Assignment: Retype the whole listing exactly. Leave out pictures.
=====
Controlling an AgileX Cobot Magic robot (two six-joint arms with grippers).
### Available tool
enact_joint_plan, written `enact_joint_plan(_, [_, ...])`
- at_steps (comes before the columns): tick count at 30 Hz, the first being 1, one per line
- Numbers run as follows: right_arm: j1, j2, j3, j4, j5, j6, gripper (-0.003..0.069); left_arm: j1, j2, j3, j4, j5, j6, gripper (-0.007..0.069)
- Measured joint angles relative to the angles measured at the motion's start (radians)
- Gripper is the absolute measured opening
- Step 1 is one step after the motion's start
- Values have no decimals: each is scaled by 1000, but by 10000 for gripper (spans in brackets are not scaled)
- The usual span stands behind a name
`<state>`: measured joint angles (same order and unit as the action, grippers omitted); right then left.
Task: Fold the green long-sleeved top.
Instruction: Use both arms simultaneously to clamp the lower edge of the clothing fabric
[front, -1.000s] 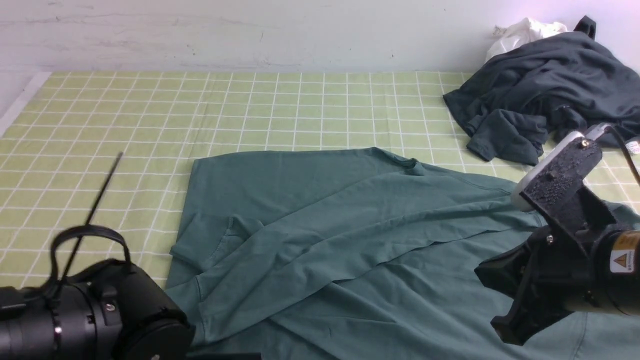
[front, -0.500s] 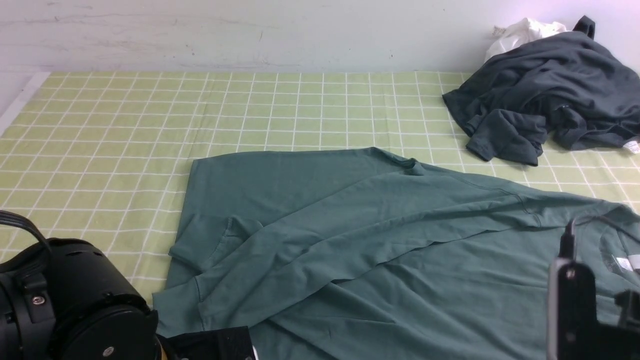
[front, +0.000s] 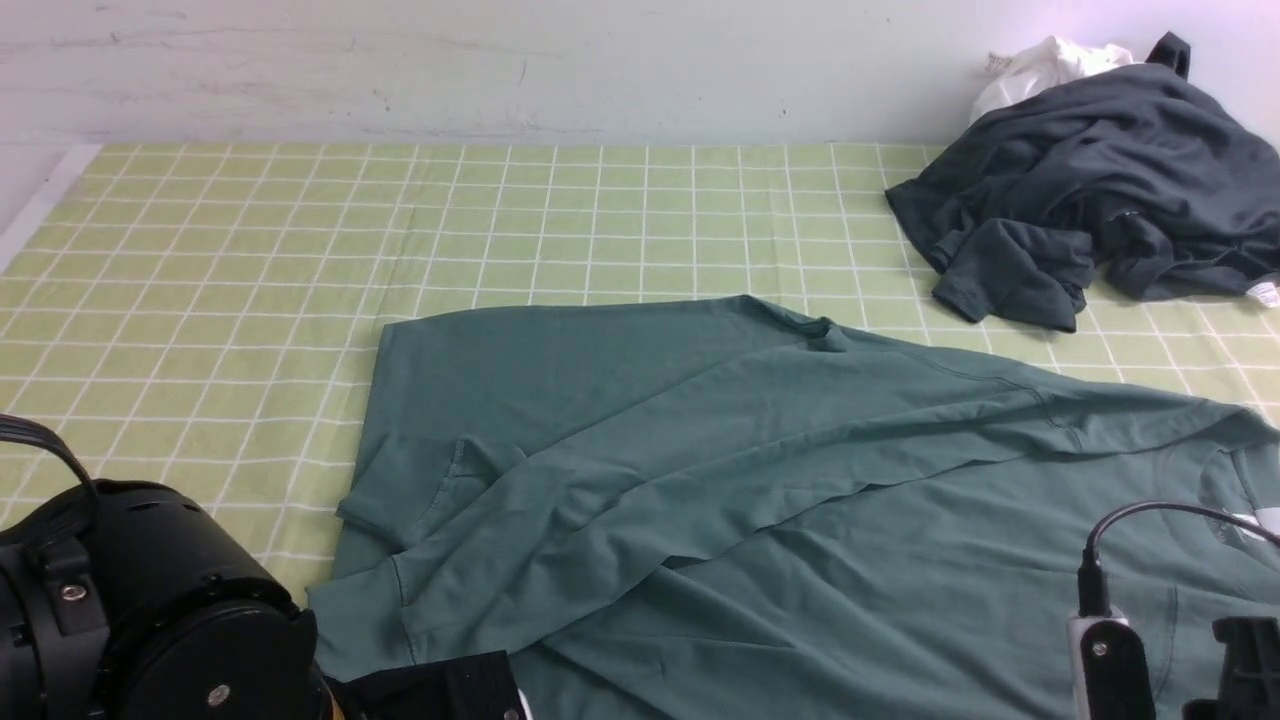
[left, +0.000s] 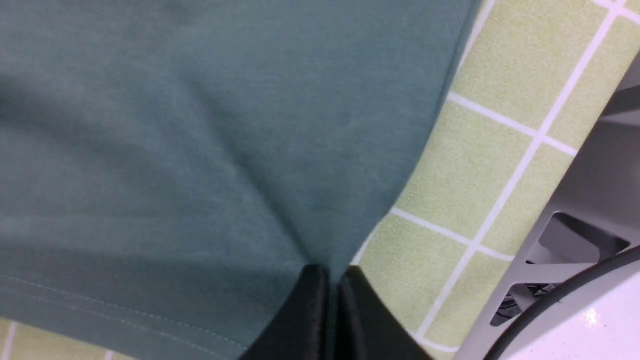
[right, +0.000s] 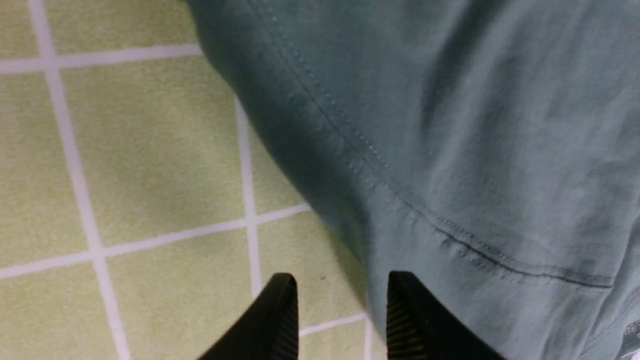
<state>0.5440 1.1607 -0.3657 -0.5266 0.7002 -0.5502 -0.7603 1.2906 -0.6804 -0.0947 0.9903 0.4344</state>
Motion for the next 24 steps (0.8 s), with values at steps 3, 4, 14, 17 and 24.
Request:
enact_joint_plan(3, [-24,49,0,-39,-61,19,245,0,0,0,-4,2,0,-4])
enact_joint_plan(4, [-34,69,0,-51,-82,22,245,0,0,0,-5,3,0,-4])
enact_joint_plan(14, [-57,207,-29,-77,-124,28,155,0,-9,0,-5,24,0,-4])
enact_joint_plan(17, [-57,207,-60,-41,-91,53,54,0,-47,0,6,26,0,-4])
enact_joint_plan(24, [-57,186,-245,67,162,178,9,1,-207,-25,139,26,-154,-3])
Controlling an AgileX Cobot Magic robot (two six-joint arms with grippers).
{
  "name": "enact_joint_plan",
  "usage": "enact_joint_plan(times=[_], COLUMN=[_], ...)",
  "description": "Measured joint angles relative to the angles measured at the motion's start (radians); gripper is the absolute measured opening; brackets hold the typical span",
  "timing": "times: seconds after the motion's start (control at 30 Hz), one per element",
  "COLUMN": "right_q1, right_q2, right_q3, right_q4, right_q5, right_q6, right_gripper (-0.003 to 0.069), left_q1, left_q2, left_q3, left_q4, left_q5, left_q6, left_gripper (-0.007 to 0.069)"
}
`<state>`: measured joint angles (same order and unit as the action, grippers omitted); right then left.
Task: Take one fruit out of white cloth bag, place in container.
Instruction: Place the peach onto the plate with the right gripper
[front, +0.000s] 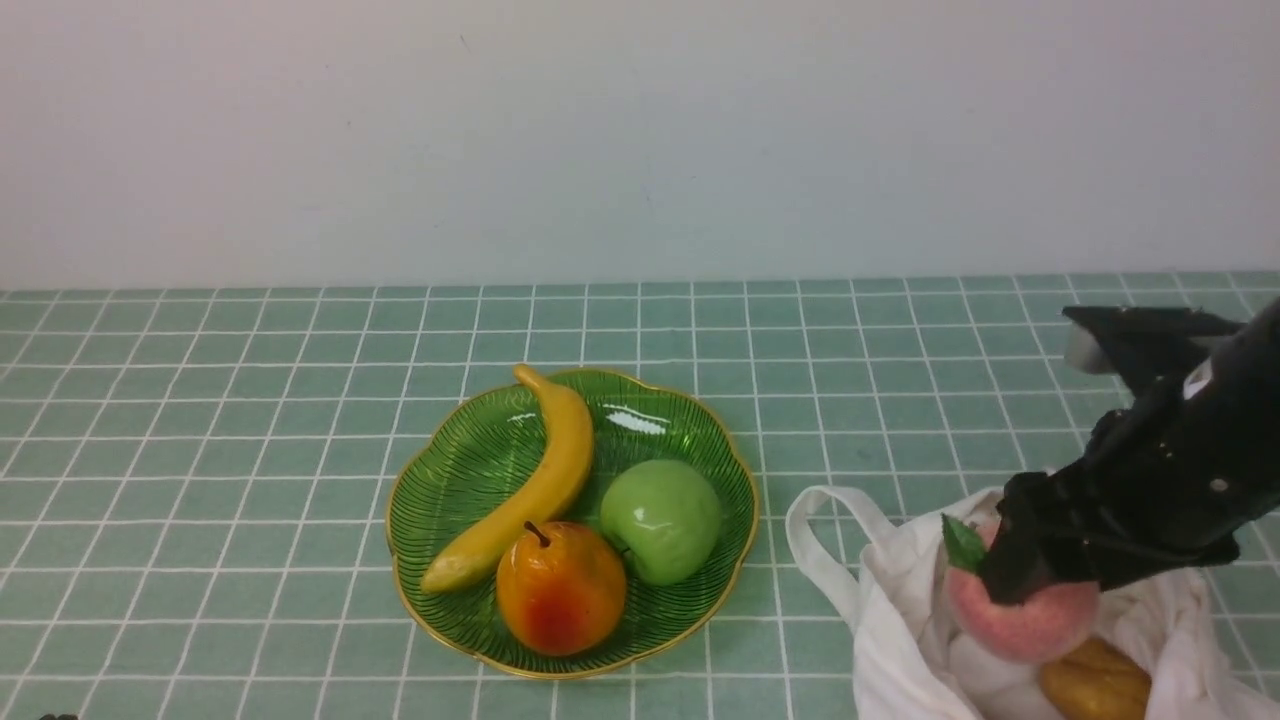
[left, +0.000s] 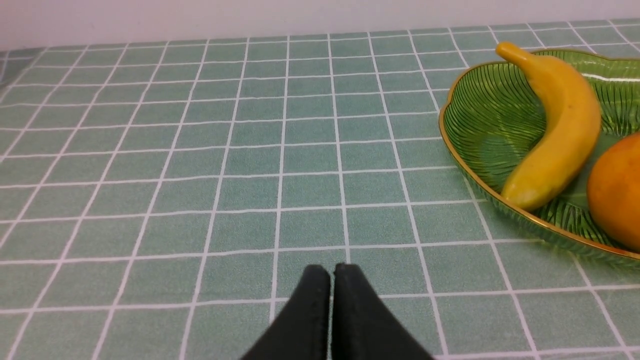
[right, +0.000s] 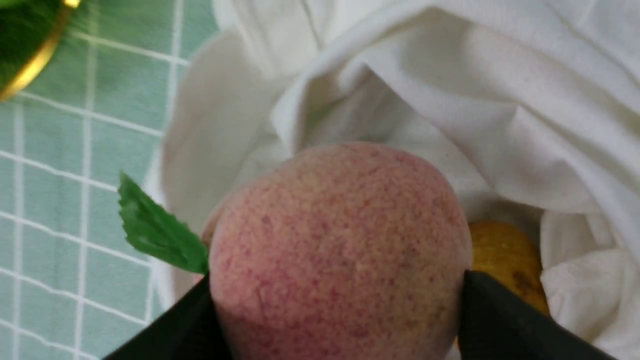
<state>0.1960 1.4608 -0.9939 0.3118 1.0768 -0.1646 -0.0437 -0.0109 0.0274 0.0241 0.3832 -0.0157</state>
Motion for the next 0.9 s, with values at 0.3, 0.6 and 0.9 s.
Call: enact_joint_plan(times=[0.3,0.6,0.9], right_q1=[0.0,0.193,0.311], right_q2=[-0.138,0.003,0.365], right_q3=[-0.113,-0.313,-0.571], right_q4=[0.207,0.224,0.096], right_q5=[0.037,-0.031,-0.176], right_q6=[-0.093,-0.139,-0.073], right_gripper=[0.0522,0.0522,0.0522], left_q1=[0.0,0.0,0.0], left_q2=[0.0,0.0,0.0], left_q3=[0.0,0.0,0.0], left_q4=[0.0,0.0,0.0], left_q5=[0.0,0.0,0.0], left_q6=[0.0,0.0,0.0], left_gripper=[-0.0008,-0.0008,-0.0008])
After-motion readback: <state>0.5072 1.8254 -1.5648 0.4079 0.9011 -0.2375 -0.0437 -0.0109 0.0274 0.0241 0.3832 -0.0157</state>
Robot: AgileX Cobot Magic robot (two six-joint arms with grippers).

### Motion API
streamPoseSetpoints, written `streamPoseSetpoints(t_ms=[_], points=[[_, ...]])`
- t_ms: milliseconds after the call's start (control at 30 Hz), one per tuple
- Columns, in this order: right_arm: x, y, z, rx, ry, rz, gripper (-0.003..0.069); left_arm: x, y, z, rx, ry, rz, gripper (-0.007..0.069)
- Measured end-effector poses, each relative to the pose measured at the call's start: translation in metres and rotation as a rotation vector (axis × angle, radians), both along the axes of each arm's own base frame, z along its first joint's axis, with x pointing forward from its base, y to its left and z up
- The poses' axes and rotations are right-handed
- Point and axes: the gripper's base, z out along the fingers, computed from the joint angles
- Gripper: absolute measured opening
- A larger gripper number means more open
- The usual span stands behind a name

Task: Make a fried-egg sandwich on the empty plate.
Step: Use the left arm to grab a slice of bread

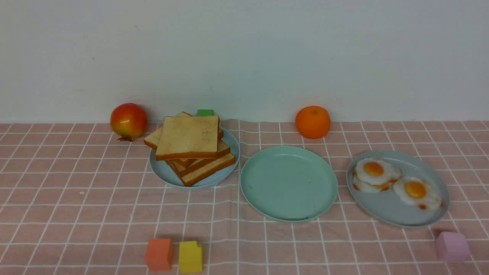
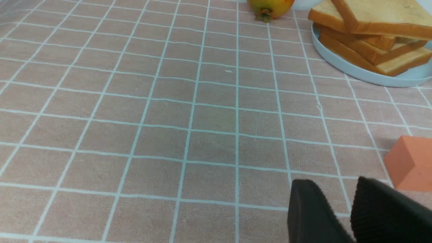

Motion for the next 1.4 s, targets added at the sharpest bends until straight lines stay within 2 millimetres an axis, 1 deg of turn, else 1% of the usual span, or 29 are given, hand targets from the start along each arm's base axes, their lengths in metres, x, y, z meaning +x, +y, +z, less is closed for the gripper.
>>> streamPoseSetpoints(t_ms=[1400], points=[[0.0000,0.0000,0.0000,0.000,0.000,0.000,0.0146,0.0000,0.0002,0.0000,0.007,0.000,0.001,0.0240]])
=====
Exercise response:
Controlling an AgileX Cobot Magic robot (two six-joint arms with grippers).
### Available tool
enact_joint_plan, written `enact_joint_plan(_, [_, ...])`
- at_steps (comes before the columns): tick count at 30 Hz, the first being 1, one per line
- Numbers run as follows: right_arm: j1, j2, j3, j4, j5, j6, gripper (-0.003..0.069); left_arm: j1, j2, j3, j4, j5, j6, gripper (-0.007..0.069)
- Measured joint angles relative to the angles measured at the motion's start (radians)
- Gripper is the absolute measured opening
- Step 1 is one step after the motion's start
- Values have no decimals: each is scaled by 1000, but by 10000 for gripper (spans in brackets are not scaled)
- The usual span stands behind a name
`<state>`: measured joint angles (same order and unit as the action, grippers omitted); right then left.
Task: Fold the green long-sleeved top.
Instruction: Use both arms simultaneously to clamp the lower edge of the clothing fabric
[front, -1.000s] 
[front, -0.500s] 
[front, +0.000s] 
[left, +0.000s] 
[right, +0.000s] 
<state>0.5440 1.1607 -0.3657 -0.5266 0.7002 -0.5502 -0.7603 1.2906 -0.6804 -0.0947 0.9903 0.4344</state>
Motion for the next 24 steps (0.8 s), with values at steps 3, 4, 14, 17 and 24.
Request:
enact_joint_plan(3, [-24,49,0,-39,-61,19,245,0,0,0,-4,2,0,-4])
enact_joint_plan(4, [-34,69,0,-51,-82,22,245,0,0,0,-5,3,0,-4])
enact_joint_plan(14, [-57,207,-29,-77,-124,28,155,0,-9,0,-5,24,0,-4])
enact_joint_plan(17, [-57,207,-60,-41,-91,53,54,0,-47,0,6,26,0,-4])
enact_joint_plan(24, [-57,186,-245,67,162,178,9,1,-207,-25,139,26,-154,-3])
Controlling an AgileX Cobot Magic robot (two six-joint arms with grippers).
{
  "name": "enact_joint_plan",
  "usage": "enact_joint_plan(times=[_], COLUMN=[_], ...)",
  "description": "Measured joint angles relative to the angles measured at the motion's start (radians); gripper is the absolute measured opening; brackets hold the typical span",
  "timing": "times: seconds after the motion's start (control at 30 Hz), one per element",
  "COLUMN": "right_q1, right_q2, right_q3, right_q4, right_q5, right_q6, right_gripper (-0.003 to 0.069), left_q1, left_q2, left_q3, left_q4, left_q5, left_q6, left_gripper (-0.007 to 0.069)"
}
`<state>`: measured joint angles (same order and unit as the action, grippers omitted); right then left.
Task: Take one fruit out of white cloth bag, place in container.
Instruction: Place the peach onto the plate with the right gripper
[front, +0.000s] 
[left, +0.000s] 
[right, +0.000s] 
<state>0.1960 1.4608 -0.9939 0.3118 1.0768 -0.1646 -0.0437 -0.0109 0.0274 0.0241 0.3832 -0.0157</state>
Motion for the next 0.9 s, with values at 0.3, 0.6 and 0.9 s.
Call: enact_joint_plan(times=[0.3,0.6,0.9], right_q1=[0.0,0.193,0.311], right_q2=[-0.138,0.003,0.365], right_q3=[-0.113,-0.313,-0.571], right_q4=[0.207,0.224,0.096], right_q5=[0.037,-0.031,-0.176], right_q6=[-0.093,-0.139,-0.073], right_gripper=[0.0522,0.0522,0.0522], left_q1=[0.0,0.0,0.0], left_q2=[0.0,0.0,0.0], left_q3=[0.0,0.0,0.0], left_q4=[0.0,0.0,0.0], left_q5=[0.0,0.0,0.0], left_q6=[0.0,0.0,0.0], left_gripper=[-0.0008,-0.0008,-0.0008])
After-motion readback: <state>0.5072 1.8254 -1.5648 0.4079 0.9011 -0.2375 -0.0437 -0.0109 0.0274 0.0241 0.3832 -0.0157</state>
Robot: AgileX Cobot Magic robot (two six-joint arms with grippers).

### Motion API
streamPoseSetpoints, written `streamPoseSetpoints(t_ms=[_], points=[[_, ...]])`
- t_ms: milliseconds after the call's start (control at 30 Hz), one per tuple
- Columns, in this order: right_arm: x, y, z, rx, ry, rz, gripper (-0.003..0.069); left_arm: x, y, z, rx, ry, rz, gripper (-0.007..0.069)
- Measured end-effector poses, each relative to the pose measured at the call's start: translation in metres and rotation as a rotation vector (axis × angle, radians), both along the axes of each arm's own base frame, z along its first joint's axis, with x pointing forward from its base, y to its left and z up
- The poses' axes and rotations are right-handed
- Point and axes: the gripper's base, z out along the fingers, computed from the joint angles
- Gripper: absolute measured opening
- A larger gripper number means more open
- The usual span stands behind a name

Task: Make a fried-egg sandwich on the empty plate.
Step: Use the left arm to grab a slice of bread


Motion for the next 1.4 s, targets added at the sharpest bends until straight lines stay within 2 millimetres an axis, 1 deg of turn, else 1% of the usual span, or 29 are given, hand targets from the start along each arm's base axes, their lengths in metres, x, y, z meaning +x, +y, +z, less is closed for the gripper.
>>> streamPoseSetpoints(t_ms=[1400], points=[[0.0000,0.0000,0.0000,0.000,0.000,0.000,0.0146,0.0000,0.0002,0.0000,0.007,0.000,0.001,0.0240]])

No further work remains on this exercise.